▶ **RECORDS SUPPLIED**
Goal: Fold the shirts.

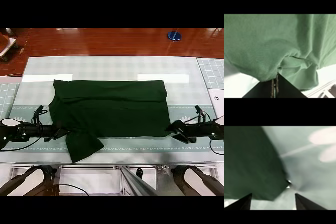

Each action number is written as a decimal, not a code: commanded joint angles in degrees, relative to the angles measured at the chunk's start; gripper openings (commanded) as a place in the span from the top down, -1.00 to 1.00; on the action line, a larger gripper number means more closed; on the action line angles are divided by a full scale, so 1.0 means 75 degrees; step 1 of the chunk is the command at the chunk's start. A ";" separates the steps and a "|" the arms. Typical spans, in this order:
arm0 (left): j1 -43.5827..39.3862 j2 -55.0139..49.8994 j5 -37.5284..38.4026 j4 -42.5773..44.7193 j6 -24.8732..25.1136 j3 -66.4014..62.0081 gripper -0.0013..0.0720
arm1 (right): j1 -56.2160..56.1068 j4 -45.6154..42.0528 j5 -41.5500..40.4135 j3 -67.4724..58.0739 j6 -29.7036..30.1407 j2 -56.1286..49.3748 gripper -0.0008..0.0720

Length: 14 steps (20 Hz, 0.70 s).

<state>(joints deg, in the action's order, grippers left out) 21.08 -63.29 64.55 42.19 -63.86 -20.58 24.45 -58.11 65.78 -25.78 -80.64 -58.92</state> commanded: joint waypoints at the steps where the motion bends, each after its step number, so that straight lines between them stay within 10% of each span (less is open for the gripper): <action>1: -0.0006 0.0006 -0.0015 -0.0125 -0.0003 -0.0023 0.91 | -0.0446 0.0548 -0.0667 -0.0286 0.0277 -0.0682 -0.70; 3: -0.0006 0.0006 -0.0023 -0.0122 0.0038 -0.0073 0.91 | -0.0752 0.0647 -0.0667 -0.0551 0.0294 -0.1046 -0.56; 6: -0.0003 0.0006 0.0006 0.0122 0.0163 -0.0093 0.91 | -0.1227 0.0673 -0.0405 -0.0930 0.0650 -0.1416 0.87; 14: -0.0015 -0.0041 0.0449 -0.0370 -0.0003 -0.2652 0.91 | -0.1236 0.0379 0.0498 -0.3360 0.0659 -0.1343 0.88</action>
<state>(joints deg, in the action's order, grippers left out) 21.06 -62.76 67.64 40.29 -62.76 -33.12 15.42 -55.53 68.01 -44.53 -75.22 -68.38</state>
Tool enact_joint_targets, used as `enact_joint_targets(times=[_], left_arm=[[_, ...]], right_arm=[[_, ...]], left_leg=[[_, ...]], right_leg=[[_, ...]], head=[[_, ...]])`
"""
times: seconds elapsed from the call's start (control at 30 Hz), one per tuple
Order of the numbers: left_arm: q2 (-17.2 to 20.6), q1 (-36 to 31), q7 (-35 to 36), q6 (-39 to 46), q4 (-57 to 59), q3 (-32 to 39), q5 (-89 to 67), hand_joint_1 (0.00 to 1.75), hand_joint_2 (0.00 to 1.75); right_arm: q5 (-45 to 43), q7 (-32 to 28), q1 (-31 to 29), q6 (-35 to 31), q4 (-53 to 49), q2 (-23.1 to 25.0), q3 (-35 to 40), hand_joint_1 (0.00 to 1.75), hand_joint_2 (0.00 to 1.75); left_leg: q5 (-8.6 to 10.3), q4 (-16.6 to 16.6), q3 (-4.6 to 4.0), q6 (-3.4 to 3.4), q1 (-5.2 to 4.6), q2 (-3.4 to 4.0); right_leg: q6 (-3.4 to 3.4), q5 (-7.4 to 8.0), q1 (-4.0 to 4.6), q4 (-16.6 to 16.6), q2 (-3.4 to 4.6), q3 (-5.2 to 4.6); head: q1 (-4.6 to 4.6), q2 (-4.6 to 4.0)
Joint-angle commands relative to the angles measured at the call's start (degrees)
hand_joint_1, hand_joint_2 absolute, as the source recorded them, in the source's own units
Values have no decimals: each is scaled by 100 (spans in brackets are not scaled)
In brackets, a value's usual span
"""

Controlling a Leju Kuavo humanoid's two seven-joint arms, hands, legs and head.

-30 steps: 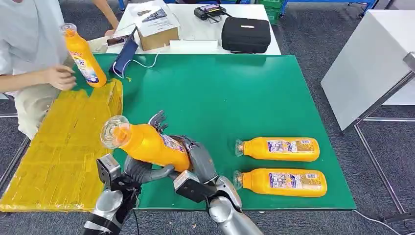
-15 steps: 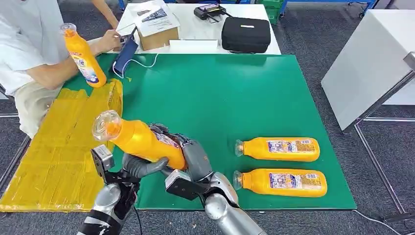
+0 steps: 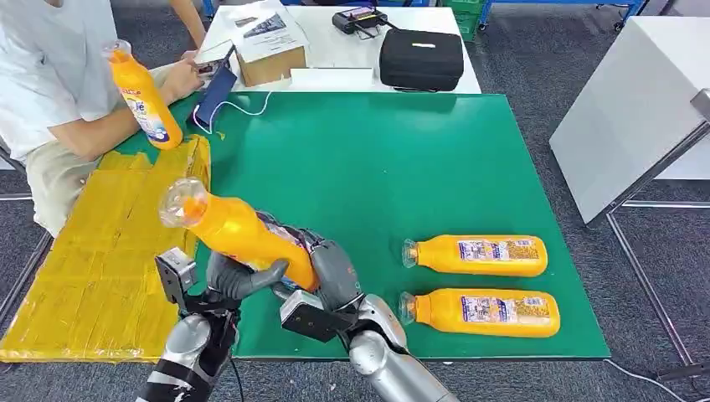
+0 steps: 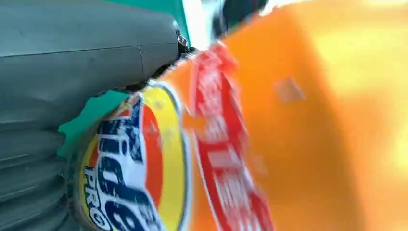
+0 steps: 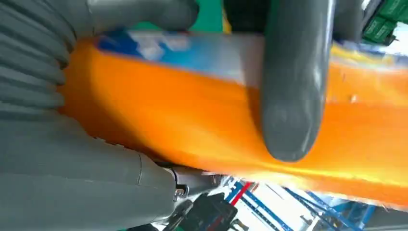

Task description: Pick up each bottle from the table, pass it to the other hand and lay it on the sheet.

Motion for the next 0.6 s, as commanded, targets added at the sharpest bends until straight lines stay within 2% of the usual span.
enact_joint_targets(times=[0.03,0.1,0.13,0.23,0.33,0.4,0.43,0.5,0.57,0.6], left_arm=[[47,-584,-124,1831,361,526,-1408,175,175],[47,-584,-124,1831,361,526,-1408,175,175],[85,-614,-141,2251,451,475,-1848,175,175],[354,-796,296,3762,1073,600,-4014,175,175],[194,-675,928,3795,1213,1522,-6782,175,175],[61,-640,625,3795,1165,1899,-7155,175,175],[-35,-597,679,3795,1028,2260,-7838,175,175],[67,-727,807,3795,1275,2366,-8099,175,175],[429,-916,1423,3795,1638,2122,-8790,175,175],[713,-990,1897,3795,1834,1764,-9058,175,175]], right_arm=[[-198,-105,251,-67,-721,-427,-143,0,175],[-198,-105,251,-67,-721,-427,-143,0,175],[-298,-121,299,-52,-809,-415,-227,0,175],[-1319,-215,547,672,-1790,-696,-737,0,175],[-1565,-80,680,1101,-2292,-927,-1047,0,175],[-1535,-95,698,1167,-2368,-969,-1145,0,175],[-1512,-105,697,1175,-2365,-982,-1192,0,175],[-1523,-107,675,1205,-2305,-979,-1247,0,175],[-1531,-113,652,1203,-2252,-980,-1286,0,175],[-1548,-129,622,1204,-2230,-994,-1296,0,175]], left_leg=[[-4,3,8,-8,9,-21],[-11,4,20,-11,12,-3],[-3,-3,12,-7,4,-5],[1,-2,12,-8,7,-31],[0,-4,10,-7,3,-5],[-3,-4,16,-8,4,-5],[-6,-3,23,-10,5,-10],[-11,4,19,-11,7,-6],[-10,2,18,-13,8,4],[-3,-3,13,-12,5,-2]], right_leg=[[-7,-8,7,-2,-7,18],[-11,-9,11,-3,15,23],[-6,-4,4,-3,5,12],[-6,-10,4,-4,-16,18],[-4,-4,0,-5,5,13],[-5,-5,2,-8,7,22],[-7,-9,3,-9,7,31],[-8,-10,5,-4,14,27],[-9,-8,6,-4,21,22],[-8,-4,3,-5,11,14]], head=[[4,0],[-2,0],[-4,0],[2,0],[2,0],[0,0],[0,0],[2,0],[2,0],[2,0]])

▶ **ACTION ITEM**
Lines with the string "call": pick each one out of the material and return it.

▶ **REPLY TO THE EXERCISE**
times: seconds elapsed from the call's start (control at 30 Hz), one per tuple
Joint-angle commands relative to the angles measured at the call's start (degrees)

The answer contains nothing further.